CNN  — 

The Justice Department released Friday a new legal opinion supporting the Treasury secretary’s refusal to hand over President Donald Trump’s tax returns.

“The law required Treasury to deny that request,” Assistant Attorney General Steven Engel wrote in a strongly-worded 33-page opinion, concluding that the demand for tax information amounted to an “unprecedented” use of the House Ways and Means Committee’s authority and raised a “serious risk of abuse.”

Committee Chairman Richard Neal has been in a pitched battle with the administration for weeks, finally issuing a subpoena to Treasury and the IRS in May after the agencies rebuffed the Democrat’s request for six years of the President’s personal and business tax returns.

Neal has invoked a little-known provision of the tax code that states the Treasury secretary “shall furnish” the committee with the return information, and he has claimed that returns are needed to consider legislative proposals related to federal tax laws and the IRS’s practice of auditing sitting presidents.

The Office of Legal Counsel at the Justice Department acknowledged Neal’s authority and that the plain text of the tax code does not require the committee to provide any purpose in support of its request for tax information. However – pointing to a number of public statements from Neal and attempts from other Democrats to force the release of the tax returns – OLC concluded that Neal’s proffered oversight justification was merely “pretextual,” and the “real reason” for requesting the returns was to make them public.

“(The) Committee’s stated purpose … blinks reality. It’s pretextual. No one could reasonably believe that the Committee seeks six years of President Trump’s tax returns because of a newly discovered interest in legislating on the presidential-audit process,” Engel wrote. “Recognizing that the Committee may not pursue exposure for exposure’s sake, however, the Committee has devised an alternative reason for the request.”

As a result, OLC concluded that the Treasury secretary had an affirmative duty not to disclose the taxes given that disclosing that taxpayer information is generally prohibited.

“Where, as here, there is reason to doubt the Committee’s asserted legislative purpose, Treasury may examine the objective fit between that purpose and the information sought, as well as any other evidence that may bear upon the Committee’s true objective,” Engel added – an argument similarly echoed by Mnuchin last month when he defied the subpoena as lacking a legitimate legislative purpose.

CNN has reached out to Neal’s office for comment. Treasury spokeswoman Monica Crowley referred questions to the Justice Department.

Neal has not yet made any moves to enforce the subpoenas, but Friday’s OLC opinion outlines the arguments the administration would likely use if the battle moves to federal court.

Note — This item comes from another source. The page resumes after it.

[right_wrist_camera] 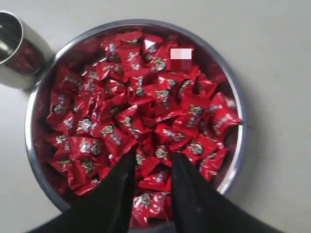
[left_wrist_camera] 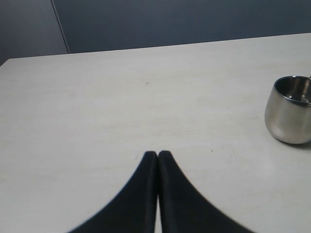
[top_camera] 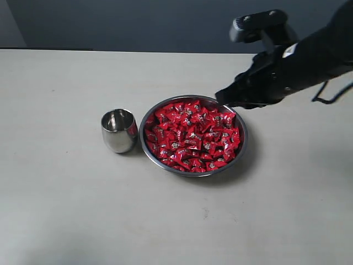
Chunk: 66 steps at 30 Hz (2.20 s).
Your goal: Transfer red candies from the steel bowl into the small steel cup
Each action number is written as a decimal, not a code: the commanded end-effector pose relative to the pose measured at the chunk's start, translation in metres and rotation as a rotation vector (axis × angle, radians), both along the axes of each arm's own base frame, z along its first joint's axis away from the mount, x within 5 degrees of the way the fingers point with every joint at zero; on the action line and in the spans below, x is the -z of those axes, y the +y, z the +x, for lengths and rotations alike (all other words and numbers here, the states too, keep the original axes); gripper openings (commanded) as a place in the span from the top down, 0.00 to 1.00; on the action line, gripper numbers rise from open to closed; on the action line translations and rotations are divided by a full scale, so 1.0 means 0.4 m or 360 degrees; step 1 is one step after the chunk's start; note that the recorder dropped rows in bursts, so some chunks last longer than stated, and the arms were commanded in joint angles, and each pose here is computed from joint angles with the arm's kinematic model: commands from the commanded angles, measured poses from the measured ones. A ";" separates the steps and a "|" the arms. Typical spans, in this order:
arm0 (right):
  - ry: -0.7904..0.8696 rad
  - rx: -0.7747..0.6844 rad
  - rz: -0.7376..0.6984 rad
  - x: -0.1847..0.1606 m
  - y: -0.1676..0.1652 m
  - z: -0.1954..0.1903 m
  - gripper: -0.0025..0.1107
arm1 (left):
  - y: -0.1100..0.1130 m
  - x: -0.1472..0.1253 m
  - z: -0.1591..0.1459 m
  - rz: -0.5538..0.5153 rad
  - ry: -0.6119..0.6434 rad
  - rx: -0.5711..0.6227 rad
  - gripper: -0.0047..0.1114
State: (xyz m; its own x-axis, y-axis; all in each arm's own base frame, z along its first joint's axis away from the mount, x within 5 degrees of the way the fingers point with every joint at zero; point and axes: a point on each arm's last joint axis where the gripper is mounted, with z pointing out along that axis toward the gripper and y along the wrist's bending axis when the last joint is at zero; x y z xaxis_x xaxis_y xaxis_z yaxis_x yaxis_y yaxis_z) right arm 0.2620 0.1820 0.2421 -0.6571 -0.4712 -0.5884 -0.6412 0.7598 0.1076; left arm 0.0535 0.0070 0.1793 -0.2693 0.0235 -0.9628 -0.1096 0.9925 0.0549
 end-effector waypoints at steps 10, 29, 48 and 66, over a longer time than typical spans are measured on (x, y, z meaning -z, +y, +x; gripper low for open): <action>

Mnuchin testified last month that he has not discussed the issue with Trump and told lawmakers: “I have been advised I am not violating the law. I would have never done anything to violate the law. Quite the contrary, I was advised had I turned them over I would be violating the law.”

The Washington Post reported the day before his testimony that a confidential IRS draft memo last fall determined that the tax returns must be surrendered to Congress unless the President opts to invoke executive privilege.

Mnuchin said at the hearing that he had not discussed the memo prior to the Post’s story, but the memo addressed a “different issue” than the one he and the Justice Department looked at.

This story has been updated with additional developments Friday.